§ **Brief**
Pull every line of the entries that has the word "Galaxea".

(Dataset entries)
[Start of Attachment]

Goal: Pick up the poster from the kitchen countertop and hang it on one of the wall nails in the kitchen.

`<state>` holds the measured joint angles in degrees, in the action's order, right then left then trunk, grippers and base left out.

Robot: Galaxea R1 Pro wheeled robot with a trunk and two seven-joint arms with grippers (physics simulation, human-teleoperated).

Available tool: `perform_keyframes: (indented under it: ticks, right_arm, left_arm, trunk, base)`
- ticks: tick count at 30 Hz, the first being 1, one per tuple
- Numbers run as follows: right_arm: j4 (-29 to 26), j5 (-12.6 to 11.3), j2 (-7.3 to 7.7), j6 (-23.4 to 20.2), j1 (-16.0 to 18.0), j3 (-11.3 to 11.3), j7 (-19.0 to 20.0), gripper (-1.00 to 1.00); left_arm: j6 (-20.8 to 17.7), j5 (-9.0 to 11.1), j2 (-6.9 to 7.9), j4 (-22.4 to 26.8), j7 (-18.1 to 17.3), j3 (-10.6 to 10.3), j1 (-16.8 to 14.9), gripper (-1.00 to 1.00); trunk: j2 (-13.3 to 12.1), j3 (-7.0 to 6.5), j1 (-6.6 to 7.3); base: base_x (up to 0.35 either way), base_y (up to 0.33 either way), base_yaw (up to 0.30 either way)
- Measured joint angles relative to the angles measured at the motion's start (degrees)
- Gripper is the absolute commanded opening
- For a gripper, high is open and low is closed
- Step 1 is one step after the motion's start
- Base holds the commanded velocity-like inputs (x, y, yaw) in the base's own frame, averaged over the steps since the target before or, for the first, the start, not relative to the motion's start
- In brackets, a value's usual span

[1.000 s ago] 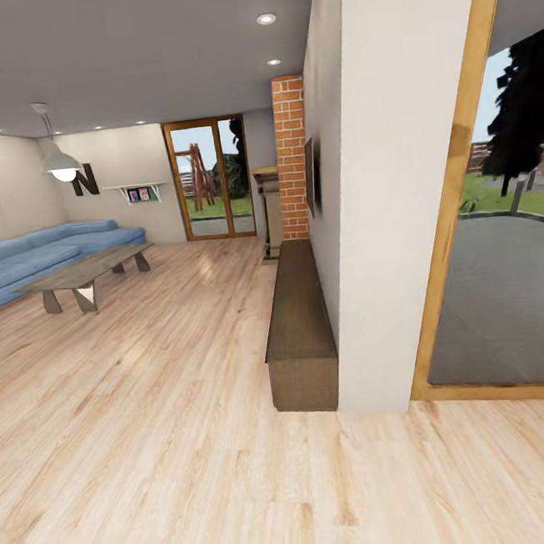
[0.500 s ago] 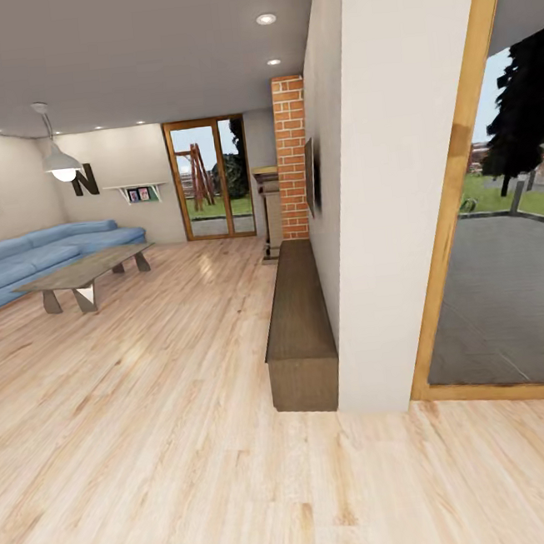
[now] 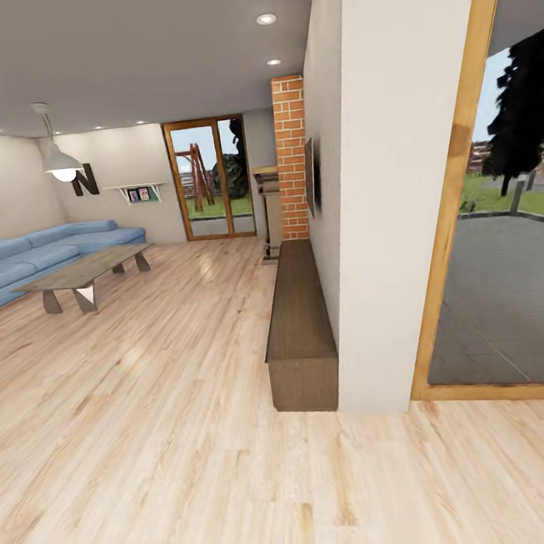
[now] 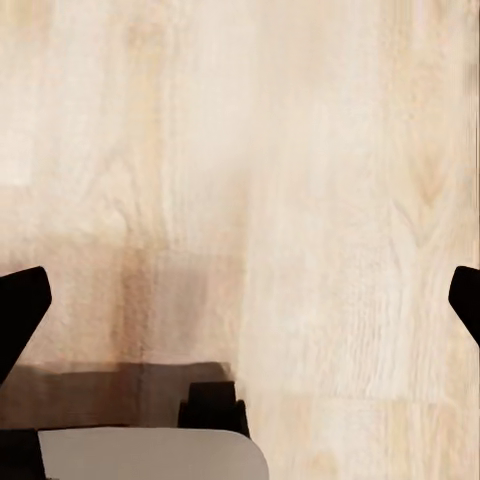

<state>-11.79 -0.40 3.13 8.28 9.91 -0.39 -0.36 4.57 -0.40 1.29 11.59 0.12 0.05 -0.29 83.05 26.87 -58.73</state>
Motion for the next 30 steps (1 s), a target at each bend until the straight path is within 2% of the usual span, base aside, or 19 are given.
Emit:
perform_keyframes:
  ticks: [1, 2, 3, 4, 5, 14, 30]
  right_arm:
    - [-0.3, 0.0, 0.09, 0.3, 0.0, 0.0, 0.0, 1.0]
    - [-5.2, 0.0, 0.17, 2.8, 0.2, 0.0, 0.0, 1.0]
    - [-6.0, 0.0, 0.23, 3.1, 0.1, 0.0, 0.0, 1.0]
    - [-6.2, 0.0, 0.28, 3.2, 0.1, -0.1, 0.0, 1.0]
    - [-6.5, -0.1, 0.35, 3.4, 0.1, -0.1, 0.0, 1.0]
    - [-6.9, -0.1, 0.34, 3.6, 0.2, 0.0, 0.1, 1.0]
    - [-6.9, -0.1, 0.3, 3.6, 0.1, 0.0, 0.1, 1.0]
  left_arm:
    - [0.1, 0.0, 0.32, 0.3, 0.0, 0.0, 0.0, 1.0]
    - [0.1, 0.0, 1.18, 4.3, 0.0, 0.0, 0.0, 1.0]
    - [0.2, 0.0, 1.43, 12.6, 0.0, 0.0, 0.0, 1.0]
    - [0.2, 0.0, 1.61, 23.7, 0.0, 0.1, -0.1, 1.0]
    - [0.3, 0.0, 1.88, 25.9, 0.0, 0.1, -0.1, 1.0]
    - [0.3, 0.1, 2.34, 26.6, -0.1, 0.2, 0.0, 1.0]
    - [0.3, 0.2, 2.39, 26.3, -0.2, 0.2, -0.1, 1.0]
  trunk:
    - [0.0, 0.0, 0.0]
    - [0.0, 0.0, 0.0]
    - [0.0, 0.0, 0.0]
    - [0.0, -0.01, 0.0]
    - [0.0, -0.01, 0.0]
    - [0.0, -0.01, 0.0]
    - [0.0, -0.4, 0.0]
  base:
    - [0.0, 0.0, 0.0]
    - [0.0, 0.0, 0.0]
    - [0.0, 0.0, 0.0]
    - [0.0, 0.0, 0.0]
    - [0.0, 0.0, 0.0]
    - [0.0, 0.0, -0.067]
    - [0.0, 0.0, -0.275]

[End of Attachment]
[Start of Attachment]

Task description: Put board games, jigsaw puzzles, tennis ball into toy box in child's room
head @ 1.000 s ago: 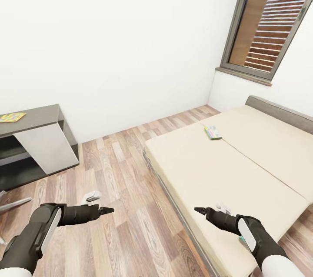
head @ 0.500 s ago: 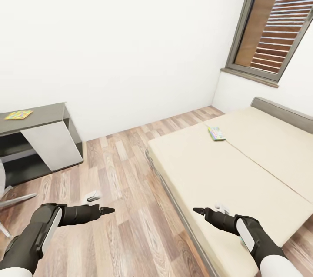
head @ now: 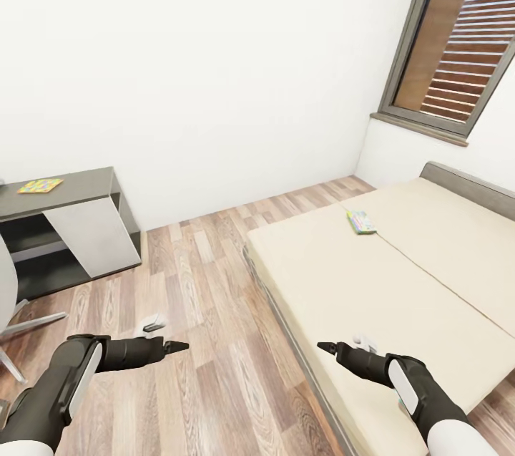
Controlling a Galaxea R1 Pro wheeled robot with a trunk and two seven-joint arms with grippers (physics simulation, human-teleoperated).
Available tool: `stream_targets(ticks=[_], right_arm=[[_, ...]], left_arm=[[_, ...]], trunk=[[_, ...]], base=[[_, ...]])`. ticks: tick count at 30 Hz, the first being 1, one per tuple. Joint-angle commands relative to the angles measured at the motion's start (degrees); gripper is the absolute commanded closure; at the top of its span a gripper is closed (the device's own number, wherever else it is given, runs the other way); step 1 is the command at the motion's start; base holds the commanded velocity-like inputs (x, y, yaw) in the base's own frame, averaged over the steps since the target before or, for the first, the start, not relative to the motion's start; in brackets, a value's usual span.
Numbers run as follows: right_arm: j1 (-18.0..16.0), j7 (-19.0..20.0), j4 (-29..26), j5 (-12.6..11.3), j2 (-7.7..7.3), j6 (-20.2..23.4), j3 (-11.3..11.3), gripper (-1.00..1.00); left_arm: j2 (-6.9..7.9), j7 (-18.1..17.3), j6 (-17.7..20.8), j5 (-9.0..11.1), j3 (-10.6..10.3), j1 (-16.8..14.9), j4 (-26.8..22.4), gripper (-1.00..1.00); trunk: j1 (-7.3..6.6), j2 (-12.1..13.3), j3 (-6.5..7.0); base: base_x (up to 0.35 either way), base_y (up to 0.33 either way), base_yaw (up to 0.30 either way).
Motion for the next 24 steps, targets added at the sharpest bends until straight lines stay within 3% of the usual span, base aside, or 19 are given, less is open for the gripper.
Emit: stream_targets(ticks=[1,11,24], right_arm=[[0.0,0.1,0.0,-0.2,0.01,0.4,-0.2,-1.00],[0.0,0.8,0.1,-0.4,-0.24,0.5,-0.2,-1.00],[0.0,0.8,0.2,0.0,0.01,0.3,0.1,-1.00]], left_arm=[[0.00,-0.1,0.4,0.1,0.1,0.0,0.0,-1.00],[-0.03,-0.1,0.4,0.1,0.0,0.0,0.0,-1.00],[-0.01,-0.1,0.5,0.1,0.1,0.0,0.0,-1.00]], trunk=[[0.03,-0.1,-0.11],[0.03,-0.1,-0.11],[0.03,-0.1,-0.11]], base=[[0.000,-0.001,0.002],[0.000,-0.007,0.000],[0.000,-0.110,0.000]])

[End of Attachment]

§ **Output for this exercise**
Robot: Galaxea R1 Pro wheeled robot with a trunk and two seven-joint arms with grippers (physics simulation, human-teleoperated).
Controlling a Galaxea R1 Pro wheeled robot with a trunk and two seven-joint arms with grippers (physics simulation, human-teleoperated).

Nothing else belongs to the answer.